Foto: proporcionada por Andrés J. González Kantún
 
 

Por una pequeña retribución económica, en la Edad Media, los juglares se encargaban de llevar a los sitios más lejanos unos cantos o poesía épica que recitaban en los lugares públicos o palaciegos para dar a conocer las peripecias o hazañas de personajes que por circunstancias adversas de la vida se habían alejado de la familia o de los amigos. Una labor nobilísima de periodista. 
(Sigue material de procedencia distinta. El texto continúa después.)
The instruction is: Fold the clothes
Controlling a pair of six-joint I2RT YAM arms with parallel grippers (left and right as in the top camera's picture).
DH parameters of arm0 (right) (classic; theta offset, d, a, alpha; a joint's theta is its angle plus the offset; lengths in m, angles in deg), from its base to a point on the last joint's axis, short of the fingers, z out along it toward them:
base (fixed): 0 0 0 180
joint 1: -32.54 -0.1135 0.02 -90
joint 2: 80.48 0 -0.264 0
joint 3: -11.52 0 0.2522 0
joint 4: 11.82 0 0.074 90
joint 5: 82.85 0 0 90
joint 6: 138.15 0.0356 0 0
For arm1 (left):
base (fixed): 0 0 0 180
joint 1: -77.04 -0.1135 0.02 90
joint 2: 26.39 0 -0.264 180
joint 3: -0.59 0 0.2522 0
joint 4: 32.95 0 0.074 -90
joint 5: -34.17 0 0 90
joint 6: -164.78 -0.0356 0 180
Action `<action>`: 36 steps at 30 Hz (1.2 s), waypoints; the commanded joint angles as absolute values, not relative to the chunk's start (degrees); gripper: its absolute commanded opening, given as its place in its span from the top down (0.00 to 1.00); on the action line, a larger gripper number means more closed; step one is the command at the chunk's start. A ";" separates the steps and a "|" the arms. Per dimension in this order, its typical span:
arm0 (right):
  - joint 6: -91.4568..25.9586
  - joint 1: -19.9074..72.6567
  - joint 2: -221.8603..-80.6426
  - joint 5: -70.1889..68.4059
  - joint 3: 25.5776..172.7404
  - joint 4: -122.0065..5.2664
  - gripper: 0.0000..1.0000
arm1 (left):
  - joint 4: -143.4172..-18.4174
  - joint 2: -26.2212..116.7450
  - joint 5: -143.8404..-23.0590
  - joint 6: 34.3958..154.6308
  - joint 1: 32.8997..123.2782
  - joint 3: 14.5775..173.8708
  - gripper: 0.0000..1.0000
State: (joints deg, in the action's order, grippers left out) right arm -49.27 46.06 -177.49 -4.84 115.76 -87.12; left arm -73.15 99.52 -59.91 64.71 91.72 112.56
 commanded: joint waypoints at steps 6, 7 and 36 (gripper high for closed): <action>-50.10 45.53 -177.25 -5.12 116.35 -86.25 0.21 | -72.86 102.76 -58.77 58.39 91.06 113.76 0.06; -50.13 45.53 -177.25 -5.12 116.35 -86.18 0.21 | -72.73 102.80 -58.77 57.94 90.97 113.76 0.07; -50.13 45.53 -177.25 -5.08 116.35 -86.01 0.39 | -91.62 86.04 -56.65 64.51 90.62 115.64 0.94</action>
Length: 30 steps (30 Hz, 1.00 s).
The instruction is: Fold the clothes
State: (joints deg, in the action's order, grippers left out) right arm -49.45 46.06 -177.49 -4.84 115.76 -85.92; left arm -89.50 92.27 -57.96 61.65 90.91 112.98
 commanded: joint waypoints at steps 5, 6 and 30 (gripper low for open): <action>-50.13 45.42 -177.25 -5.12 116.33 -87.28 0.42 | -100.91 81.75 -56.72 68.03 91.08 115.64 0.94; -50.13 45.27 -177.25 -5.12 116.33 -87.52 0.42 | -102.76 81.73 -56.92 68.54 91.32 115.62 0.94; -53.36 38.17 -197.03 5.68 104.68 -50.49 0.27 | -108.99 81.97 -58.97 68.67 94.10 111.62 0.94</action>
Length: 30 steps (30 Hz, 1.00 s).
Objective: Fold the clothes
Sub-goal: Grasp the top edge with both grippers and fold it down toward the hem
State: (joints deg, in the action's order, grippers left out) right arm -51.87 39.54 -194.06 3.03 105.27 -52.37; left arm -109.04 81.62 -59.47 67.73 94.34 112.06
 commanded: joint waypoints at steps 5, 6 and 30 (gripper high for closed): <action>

                                                                   
En las fiestas pasadas de la Colonia de Fátima se recuerda la participación de uno de estos trovadores a semejanza de los europeos, se llamaba Bernardo Moisés Ancona.  Llegaba a la feria con una guitarra y un manojo de hojas impresas. Soltaba al aire, con una voz estentórea y trastrabillante un corrido que narraba alguna historia sobre personajes, contingencias ambientales o hechos trágicos locales que aún dormitan en la memoria de los románticos del ayer tales como: el ciclón Janet cuyo paso destruyó parte de Chetumal, el incendio de la morada de la Virgen de Fátima o la triste muerte del Torero vampiro, Rosendo Álvarez, ocurrido en los ruedos folclóricos deTepakán.

Después de la demostración de su arte de cantautor ambulante, los textos escritos desaparecían en un santiamén en manos de los amantes de la curiosidad o lectura.